Wednesday, November 18, 2009

Peruvian Aviation Authorities Even Stupider than American Ones

Update: If the comment from my friend Al, below, is true, which I don't doubt since he's a reliable source, I owe the Peruvian aviation authorities an apology.  

Let's face it, the wannabe terrorists who've had the most impact on frequent flyers are the schmuck who tried to explode his shoe and the nincompoops who tried to smuggle explosive liquids onto a plane. So now, while guns and all sorts of dangerous items can slip through the cracks of airport "security," regular folks like you and me have to take our shoes off (like we can't have explosives hidden in our underwear?) and pay exorbitant prices for water after we've made it though security and proven that we didn't have any of that dangerous H2O on our person or in our carry-on luggage.

When I made my connection from Lima to Cusco I thought the Peruvian authorities were more level-headed. After I had cleared immigration I had to go through security again for my domestic flight. I had a bottle of water in my carry-on, and nobody made any attempt to confiscate it, and there were no signs announcing that one couldn't bring water through security. I thought to myself, at least the Peruvians aren't afraid of water.

Then, 8 days later, when I checked in for my Lima to New York flight everything was different. There were collection bins before security to discard water bottles in. Fine, just like the U.S.A. So I bought a couple of bottles of water after security for the flight. But as I was about to board the plane, airport security personnel were checking everybody's carry-on bags. They found my bottles of water. "You can't take these on the plane," they said. "But I bought them after security," I said. "I threw out my other water before I went through security."

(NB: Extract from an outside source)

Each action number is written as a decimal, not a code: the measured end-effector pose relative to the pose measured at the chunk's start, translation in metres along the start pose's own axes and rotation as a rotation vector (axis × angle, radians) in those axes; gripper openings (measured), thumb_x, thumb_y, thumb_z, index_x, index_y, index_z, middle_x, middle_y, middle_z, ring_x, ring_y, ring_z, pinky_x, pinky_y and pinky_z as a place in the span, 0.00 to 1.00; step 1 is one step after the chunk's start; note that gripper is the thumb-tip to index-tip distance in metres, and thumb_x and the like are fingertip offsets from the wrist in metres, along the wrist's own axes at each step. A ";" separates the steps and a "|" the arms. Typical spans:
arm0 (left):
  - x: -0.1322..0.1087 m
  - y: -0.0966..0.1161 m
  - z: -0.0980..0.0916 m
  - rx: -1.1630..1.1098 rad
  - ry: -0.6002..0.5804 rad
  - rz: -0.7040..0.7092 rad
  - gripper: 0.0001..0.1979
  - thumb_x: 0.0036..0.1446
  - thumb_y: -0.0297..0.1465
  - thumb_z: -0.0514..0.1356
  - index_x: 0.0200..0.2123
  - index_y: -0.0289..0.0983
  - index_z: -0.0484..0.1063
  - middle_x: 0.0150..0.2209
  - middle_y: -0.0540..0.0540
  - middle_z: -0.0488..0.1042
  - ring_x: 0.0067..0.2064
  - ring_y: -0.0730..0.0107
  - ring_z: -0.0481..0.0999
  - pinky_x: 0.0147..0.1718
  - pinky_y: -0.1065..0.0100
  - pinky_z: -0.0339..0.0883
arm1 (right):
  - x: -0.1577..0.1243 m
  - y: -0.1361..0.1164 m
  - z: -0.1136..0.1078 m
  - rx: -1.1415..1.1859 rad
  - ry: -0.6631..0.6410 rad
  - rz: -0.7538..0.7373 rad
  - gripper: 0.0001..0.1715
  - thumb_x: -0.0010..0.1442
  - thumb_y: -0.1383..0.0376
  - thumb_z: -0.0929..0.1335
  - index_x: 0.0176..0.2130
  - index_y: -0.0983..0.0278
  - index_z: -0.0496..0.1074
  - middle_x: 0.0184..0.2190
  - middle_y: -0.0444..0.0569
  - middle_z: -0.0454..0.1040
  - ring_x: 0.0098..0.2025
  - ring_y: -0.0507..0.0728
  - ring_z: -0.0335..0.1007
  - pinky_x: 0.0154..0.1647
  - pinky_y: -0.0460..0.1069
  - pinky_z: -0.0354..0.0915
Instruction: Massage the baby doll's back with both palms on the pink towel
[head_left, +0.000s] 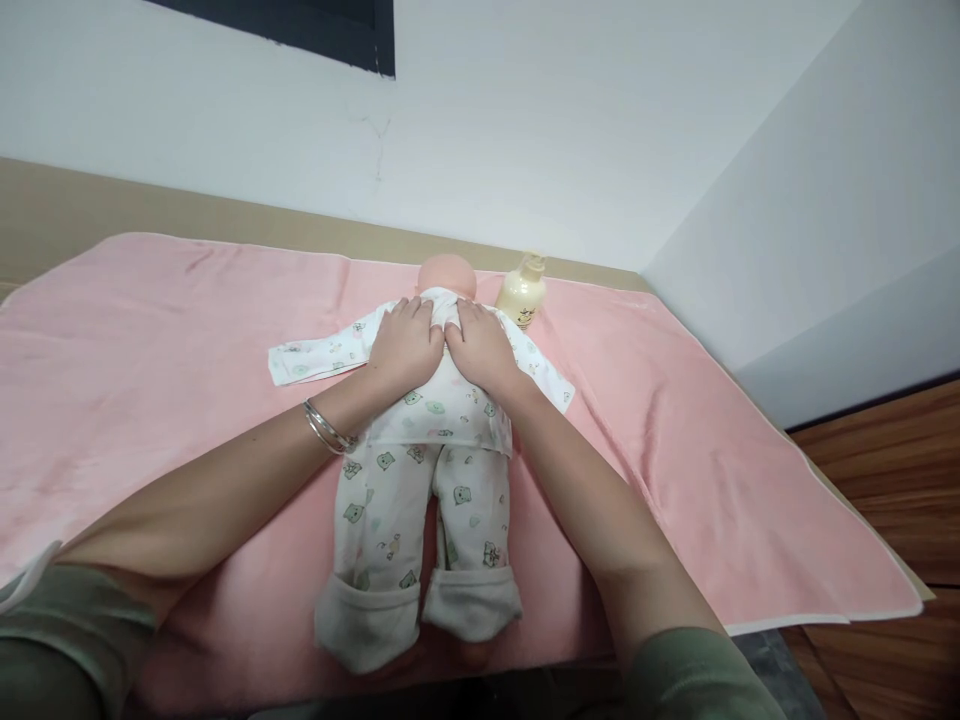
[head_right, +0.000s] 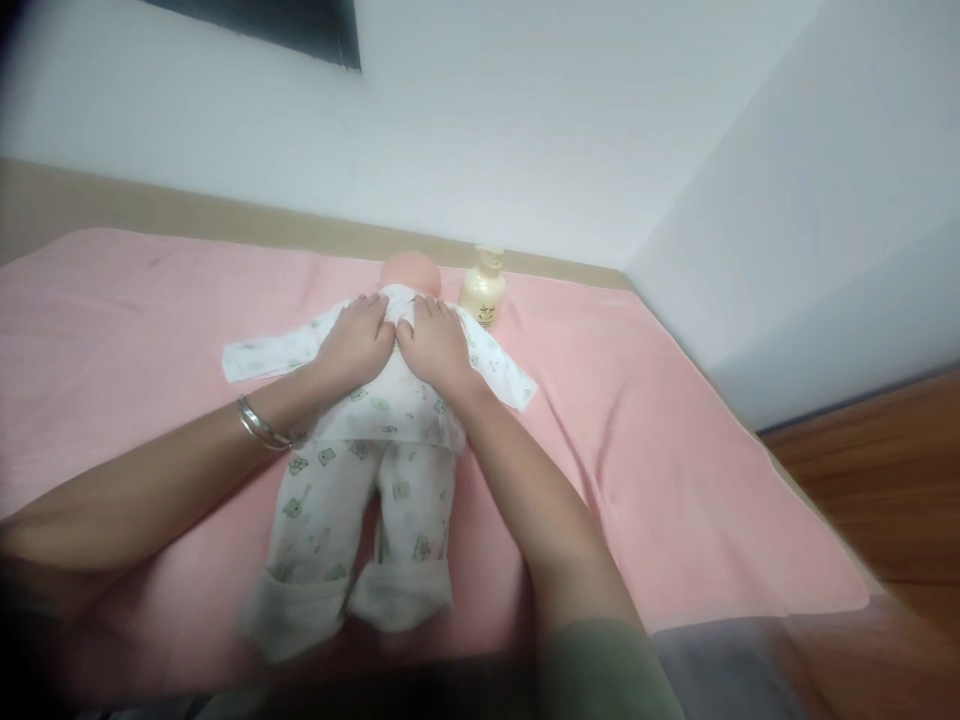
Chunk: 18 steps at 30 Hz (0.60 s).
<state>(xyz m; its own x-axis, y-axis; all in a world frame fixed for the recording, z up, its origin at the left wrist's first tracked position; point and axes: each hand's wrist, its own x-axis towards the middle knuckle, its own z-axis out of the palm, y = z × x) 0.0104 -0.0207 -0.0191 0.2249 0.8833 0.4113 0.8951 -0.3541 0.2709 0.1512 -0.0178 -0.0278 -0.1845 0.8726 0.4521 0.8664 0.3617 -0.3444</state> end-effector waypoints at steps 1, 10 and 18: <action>0.003 -0.002 -0.002 -0.005 -0.024 -0.005 0.27 0.65 0.32 0.44 0.61 0.29 0.68 0.65 0.29 0.68 0.68 0.43 0.66 0.68 0.42 0.60 | -0.001 -0.002 -0.002 -0.007 -0.010 0.007 0.30 0.71 0.62 0.55 0.62 0.76 0.66 0.61 0.64 0.72 0.64 0.68 0.66 0.69 0.62 0.60; 0.023 -0.023 -0.011 -0.204 -0.084 -0.002 0.22 0.64 0.39 0.47 0.47 0.35 0.75 0.54 0.37 0.79 0.56 0.52 0.76 0.61 0.52 0.67 | -0.015 -0.028 -0.012 -0.167 -0.077 -0.042 0.24 0.69 0.70 0.54 0.51 0.79 0.72 0.51 0.70 0.75 0.58 0.69 0.70 0.66 0.60 0.63; -0.003 0.011 -0.009 0.084 -0.015 0.059 0.23 0.64 0.28 0.44 0.52 0.25 0.73 0.54 0.26 0.75 0.60 0.44 0.72 0.65 0.48 0.63 | 0.004 0.005 -0.011 0.048 -0.086 0.003 0.33 0.70 0.59 0.57 0.65 0.76 0.63 0.69 0.65 0.64 0.70 0.69 0.58 0.73 0.62 0.55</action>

"Sorry," they said, "no liquids allowed."

"That's ridiculous," I said. "If that's the case they shouldn't be selling them, or at least there should have been signs somewhere." But I didn't want to hold up the other passengers, so I gave up my water and boarded the flight. Next time I'll know enough to transfer a half liter of water to six 3-oz. plastic bottles and put them in a 1-qt. ziploc baggie, thereby rendering my water harmless.

So it looks like the Peruvian authorities don't give a shit if you plan to bomb a domestic flight with a bottle of water, just one that's leaving the country.

As I told the flight attendant when I asked her for a glass of water so I could down some downers for the overnight flight, "There are bigger things to worry about than bottles of water."


Anonymous Al said...

The no liquids rule is a U.S.-imposed one. I had pretty much the same experience flying out of Seoul to JFK last summer, after having flown in from Beijing a couple of days earlier with a bottle of water. I had purchased the water from a stand practically right in front of the gate (inside security) and complained until they sent down a supervisor who patiently explained the policy to me. And when I still didn't believe him he showed me the notice they had from the FAA (which I don't think I was supposed to see), that indeed made no allowance even for sealed water purchased inside the security area.